El lunes once de octubre a las nueve y venticinco de la noche cayó un regalo del cielo, nació mi primo Pablo.
Todavía me acuerdo cuando estaba en la tripa de mi tía, también me acuerdo cuando le ponía la mano a mi tía
en la tripa para ver si se movía y me tiraba minutos y minutos a ver si se movía y nada, cuando quitaba la mano se movía y yo pensaba que fastidio, pero al cabo de unos pocos meses me di cuenta de que valió la pena el que no se moviese porque, ahora no para de moverse y cuando lo cojo me  emociono y se me saltan las lágrimas.
A pesar de que mi madre no me deja cogerle por miedo a que se me caiga siempre me acaba dejando.
Cuando lo coge una persona no me alejo de ella porque me da miedo a que le pueda pasar algo, aunque sea
mi madre no me separo de quien sea le conozca o no, sea de mi familia o no, me llaman pesada pero pensar que le puede pasar algo a una criatura tan pequeñita se me pone la piel de gallina.
El día que nació mi primo estabamos impacientes, porque sabiamos que mi tía estaba en el hospital pero no sabiamos cuando iba a nacer; salí del colegio, me fuí a entrenar y seguia sin saber si habia nacido o no; mi padre, mi hermano y 
yo nos fuimos a casa a cenar. Sonó el telefono, era mi madre, y me dijo: Ya tenéis primito. Se lo dije a mi hermano y a mi padre,

yo me emocioné mucho, porque pensar que ya había nacido era lo mejor que me podía pasar en ese día.

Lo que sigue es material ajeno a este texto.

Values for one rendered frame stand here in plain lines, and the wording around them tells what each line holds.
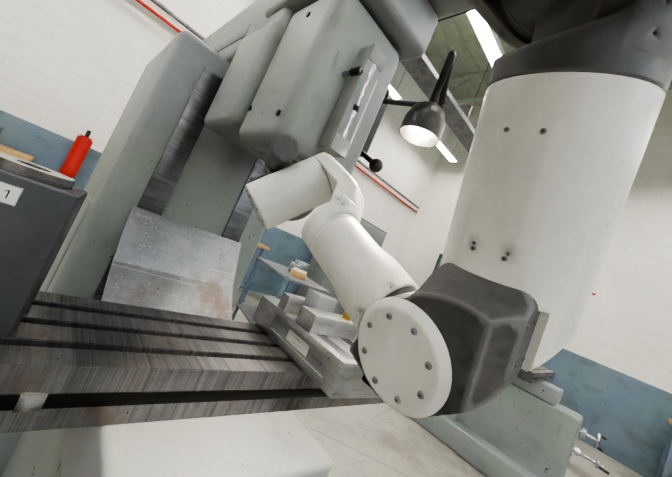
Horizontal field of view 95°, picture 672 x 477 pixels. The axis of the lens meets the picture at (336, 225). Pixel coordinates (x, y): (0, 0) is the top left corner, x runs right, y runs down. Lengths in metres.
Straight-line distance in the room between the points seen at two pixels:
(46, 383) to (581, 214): 0.54
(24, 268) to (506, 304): 0.51
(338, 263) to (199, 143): 0.73
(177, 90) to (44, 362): 0.68
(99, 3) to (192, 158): 4.14
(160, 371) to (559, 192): 0.51
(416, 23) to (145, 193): 0.75
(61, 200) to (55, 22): 4.45
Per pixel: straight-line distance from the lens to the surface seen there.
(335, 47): 0.63
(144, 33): 5.02
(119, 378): 0.54
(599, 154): 0.21
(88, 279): 0.99
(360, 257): 0.30
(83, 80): 4.81
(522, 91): 0.21
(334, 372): 0.64
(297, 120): 0.56
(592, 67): 0.21
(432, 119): 0.55
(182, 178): 0.96
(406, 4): 0.74
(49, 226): 0.52
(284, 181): 0.39
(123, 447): 0.55
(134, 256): 0.92
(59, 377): 0.52
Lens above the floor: 1.17
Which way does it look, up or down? 5 degrees up
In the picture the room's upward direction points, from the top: 23 degrees clockwise
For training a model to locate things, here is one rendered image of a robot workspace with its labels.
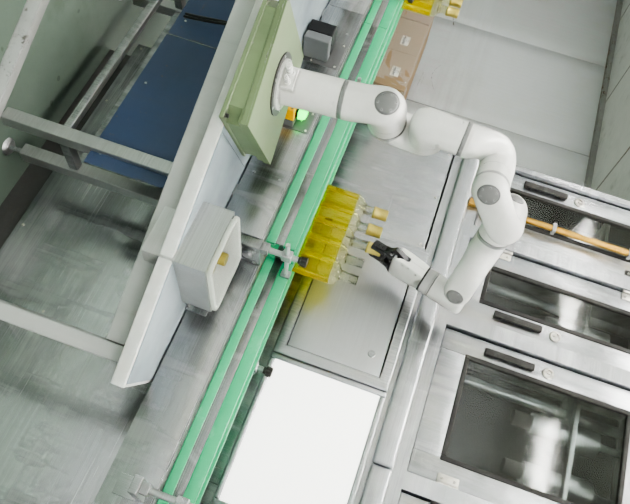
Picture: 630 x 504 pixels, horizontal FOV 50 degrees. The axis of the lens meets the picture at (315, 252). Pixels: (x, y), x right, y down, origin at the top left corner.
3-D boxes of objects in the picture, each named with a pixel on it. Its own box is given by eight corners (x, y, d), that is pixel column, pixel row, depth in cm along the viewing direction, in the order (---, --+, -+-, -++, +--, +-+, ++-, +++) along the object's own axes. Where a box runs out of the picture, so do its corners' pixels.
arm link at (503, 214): (453, 206, 174) (441, 239, 164) (489, 141, 160) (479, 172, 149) (511, 233, 173) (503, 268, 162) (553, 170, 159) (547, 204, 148)
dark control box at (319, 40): (300, 54, 206) (326, 63, 205) (302, 35, 199) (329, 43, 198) (309, 37, 210) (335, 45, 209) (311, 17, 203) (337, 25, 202)
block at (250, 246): (235, 259, 181) (259, 268, 180) (234, 242, 173) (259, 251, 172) (240, 249, 183) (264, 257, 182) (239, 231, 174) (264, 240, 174)
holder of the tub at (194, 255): (184, 310, 173) (212, 320, 172) (172, 260, 149) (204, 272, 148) (211, 256, 181) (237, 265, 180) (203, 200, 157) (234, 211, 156)
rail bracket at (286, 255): (259, 271, 182) (302, 286, 181) (259, 240, 167) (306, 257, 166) (263, 262, 183) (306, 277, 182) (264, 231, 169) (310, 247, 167)
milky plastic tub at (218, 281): (183, 303, 168) (215, 314, 167) (173, 261, 148) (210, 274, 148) (211, 246, 176) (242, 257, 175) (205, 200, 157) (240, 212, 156)
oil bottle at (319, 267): (266, 263, 191) (336, 287, 189) (266, 253, 186) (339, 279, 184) (273, 246, 194) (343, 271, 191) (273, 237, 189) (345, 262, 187)
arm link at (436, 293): (478, 285, 176) (490, 267, 183) (443, 264, 178) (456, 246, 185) (455, 321, 186) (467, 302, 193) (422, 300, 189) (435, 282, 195)
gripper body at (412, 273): (429, 279, 195) (396, 258, 198) (437, 263, 186) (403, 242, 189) (416, 298, 192) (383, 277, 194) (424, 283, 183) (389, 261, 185)
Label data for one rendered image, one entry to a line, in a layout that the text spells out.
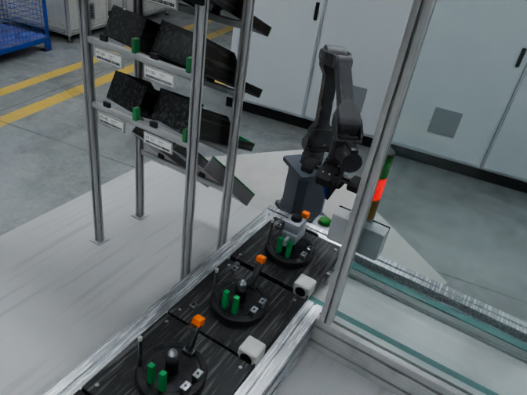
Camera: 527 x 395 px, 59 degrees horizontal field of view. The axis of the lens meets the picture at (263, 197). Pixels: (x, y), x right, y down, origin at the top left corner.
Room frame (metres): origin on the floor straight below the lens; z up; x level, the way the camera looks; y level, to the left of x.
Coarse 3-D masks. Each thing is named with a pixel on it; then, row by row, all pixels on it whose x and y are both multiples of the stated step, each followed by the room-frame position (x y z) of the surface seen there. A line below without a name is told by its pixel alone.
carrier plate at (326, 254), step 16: (256, 240) 1.05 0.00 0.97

Cuando mi madre llego del hospital alrededor de la una y media de la madrugada me dijo que si estaba despierta y yo la dije que si, y me dice que si queria ver una foto de mi primito y dije que si, fui corriendo al salón para ver la foto, cuando la vi dije que feo es ¿no?

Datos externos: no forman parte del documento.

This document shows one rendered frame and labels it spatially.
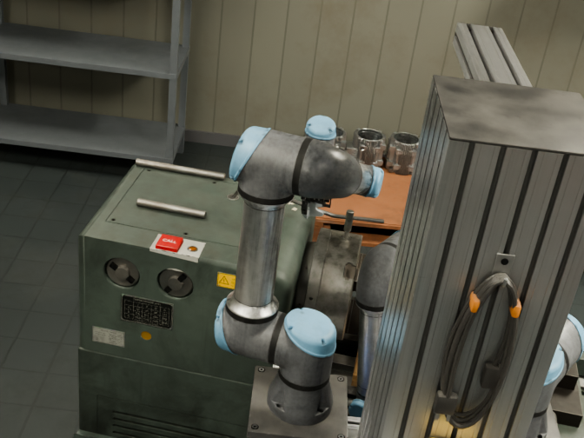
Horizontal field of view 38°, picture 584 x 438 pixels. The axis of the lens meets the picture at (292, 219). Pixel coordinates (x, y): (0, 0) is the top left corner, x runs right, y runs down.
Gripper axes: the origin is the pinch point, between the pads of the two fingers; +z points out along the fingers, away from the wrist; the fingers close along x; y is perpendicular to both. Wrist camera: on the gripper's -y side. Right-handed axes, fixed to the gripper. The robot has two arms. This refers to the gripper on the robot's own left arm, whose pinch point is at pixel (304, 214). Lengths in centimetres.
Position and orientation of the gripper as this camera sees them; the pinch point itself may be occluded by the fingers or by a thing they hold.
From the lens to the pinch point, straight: 238.4
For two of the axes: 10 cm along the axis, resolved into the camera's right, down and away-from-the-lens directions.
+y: 9.8, 1.9, -0.9
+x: 2.0, -7.5, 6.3
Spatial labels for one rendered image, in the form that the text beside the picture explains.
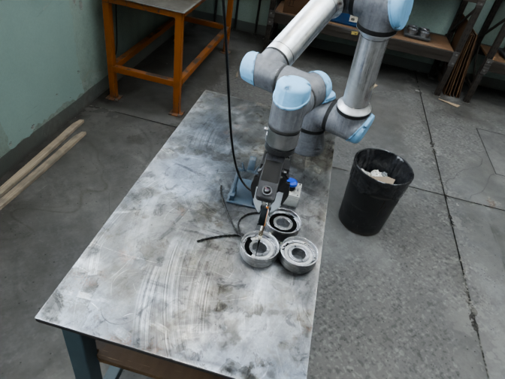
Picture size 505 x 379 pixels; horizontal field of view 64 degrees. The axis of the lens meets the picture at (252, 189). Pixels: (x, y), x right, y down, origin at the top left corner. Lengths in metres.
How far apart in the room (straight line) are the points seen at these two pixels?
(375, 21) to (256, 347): 0.88
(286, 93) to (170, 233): 0.53
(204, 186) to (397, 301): 1.32
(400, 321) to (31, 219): 1.96
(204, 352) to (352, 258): 1.52
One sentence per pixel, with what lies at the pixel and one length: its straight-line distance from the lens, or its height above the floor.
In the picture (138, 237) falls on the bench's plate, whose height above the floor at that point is 0.80.
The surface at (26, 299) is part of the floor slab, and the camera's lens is 2.08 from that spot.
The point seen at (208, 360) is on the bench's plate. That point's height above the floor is 0.80.
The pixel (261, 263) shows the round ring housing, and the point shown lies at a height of 0.83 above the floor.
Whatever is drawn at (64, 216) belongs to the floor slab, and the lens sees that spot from 2.39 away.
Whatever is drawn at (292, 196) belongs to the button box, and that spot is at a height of 0.84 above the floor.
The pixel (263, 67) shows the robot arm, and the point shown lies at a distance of 0.99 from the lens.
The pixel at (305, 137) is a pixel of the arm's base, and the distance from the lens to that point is 1.50.
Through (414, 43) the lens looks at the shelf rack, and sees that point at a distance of 4.47.
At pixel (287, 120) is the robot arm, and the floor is 1.21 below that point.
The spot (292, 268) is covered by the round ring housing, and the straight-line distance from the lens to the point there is 1.08.
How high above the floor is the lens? 1.63
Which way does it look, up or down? 39 degrees down
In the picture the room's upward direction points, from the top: 11 degrees clockwise

Y mi madre dijo pero si es monísimo y yo dije que va. Al día siguiente fuimos a verle y dije en cuanto le ví ¡ohh que monada!
Y me dí cuenta de que tenia los ojos igual que yo achinados y marrones oscuros. Me alegre un montón de que tubiese rasgos mios, eso si los pies son de mi hermano son gigantes. En fin que me alegre un montón de que naciese mi primito y ahora voy a  verle todos los días.